*** Opening of Information given ***

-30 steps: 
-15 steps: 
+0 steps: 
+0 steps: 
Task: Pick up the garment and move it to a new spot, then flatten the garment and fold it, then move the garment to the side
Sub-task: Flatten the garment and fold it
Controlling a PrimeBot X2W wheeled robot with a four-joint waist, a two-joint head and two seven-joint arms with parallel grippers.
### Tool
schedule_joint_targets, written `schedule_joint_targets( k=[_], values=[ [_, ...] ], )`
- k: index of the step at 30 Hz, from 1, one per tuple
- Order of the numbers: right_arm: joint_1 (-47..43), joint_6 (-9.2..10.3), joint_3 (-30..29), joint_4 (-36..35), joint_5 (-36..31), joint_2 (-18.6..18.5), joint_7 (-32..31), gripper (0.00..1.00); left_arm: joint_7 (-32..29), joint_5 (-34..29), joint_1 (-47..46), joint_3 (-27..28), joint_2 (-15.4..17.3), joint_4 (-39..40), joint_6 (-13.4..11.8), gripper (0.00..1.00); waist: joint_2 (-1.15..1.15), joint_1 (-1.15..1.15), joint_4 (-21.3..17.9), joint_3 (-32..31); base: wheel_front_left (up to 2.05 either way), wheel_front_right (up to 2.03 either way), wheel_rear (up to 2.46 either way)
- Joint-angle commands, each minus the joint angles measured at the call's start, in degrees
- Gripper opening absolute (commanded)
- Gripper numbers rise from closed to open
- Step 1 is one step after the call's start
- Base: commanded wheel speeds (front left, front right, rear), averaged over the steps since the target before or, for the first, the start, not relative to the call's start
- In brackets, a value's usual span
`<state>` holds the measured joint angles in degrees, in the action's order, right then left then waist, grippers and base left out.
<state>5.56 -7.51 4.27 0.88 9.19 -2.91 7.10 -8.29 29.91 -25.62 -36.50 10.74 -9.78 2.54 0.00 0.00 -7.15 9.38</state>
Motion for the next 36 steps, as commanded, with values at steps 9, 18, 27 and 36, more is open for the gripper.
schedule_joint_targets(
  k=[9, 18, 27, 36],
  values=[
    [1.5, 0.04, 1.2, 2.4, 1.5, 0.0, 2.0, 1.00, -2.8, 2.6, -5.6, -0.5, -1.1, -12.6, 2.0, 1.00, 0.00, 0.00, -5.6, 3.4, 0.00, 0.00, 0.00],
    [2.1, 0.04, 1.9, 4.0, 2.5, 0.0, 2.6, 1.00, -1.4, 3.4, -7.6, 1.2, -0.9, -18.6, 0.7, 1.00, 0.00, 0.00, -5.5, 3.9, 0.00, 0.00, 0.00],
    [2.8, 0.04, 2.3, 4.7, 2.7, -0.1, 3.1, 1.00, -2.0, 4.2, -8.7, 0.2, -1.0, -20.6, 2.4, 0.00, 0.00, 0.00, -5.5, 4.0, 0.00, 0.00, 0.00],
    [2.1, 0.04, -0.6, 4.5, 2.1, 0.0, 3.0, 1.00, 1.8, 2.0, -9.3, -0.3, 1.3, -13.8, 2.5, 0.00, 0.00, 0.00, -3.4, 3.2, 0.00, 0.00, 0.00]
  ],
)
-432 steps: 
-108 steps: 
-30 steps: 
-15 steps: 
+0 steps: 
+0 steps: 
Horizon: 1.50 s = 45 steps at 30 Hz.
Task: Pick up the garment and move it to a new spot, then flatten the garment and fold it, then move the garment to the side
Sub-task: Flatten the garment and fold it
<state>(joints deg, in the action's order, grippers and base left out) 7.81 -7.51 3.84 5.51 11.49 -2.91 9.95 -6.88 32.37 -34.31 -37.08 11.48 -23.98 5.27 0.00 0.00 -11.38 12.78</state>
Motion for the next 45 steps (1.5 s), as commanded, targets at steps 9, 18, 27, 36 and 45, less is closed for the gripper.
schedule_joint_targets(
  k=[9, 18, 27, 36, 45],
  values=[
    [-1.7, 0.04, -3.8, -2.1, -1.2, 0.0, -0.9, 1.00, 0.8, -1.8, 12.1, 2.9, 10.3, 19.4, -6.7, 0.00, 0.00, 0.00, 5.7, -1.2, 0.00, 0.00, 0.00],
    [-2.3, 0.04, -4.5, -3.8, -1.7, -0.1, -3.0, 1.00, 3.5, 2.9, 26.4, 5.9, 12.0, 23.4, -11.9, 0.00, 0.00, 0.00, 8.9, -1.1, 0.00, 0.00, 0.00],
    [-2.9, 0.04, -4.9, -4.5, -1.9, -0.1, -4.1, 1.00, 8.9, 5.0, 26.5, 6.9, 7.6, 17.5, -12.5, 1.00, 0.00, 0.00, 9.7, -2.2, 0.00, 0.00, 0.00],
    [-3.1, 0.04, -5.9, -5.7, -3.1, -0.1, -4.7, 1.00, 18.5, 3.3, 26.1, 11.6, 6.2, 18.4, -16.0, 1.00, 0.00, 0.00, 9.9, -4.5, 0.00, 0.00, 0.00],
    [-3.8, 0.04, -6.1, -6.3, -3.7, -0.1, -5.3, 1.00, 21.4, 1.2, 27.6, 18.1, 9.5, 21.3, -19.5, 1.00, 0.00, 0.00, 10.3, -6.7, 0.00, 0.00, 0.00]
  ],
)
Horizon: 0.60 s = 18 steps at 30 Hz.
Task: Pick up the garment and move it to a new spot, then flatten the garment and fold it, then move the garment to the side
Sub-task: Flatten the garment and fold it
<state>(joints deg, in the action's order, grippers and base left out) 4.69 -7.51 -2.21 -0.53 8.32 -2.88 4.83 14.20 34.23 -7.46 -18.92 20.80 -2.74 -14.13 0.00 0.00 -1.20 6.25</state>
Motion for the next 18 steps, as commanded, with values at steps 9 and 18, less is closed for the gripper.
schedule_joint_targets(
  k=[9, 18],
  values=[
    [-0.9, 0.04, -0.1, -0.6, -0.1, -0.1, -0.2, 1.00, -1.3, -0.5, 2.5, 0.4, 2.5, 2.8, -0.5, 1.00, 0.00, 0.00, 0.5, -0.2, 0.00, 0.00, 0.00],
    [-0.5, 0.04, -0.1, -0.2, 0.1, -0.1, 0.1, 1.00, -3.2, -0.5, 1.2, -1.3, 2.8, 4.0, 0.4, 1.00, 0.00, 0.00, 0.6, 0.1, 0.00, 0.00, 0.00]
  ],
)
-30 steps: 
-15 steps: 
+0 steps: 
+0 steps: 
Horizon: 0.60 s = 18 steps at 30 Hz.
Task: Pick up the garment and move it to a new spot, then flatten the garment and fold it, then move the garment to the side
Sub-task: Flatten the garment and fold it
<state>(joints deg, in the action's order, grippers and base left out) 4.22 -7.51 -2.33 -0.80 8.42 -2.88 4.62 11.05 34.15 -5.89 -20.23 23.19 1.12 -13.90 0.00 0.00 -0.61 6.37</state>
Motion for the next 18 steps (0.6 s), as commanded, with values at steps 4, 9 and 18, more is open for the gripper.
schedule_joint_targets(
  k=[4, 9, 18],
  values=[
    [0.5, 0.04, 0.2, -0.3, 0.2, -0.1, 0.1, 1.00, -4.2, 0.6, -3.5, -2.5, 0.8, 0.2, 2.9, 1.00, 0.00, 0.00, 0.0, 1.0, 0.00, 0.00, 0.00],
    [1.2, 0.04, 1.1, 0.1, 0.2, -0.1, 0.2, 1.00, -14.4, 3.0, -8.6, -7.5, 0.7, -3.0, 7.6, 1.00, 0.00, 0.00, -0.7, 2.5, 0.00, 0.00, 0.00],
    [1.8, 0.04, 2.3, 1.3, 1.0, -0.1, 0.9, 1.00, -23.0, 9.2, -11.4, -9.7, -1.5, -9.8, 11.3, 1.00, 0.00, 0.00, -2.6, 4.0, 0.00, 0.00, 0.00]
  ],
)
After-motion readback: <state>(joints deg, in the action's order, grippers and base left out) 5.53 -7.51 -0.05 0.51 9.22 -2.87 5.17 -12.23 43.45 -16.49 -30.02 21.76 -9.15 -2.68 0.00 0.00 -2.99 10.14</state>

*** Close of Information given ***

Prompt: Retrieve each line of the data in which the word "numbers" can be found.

Written reply:
- Order of the numbers: right_arm: joint_1 (-47..43), joint_6 (-9.2..10.3), joint_3 (-30..29), joint_4 (-36..35), joint_5 (-36..31), joint_2 (-18.6..18.5), joint_7 (-32..31), gripper (0.00..1.00); left_arm: joint_7 (-32..29), joint_5 (-34..29), joint_1 (-47..46), joint_3 (-27..28), joint_2 (-15.4..17.3), joint_4 (-39..40), joint_6 (-13.4..11.8), gripper (0.00..1.00); waist: joint_2 (-1.15..1.15), joint_1 (-1.15..1.15), joint_4 (-21.3..17.9), joint_3 (-32..31); base: wheel_front_left (up to 2.05 either way), wheel_front_right (up to 2.03 either way), wheel_rear (up to 2.46 either way)
- Gripper numbers rise from closed to open

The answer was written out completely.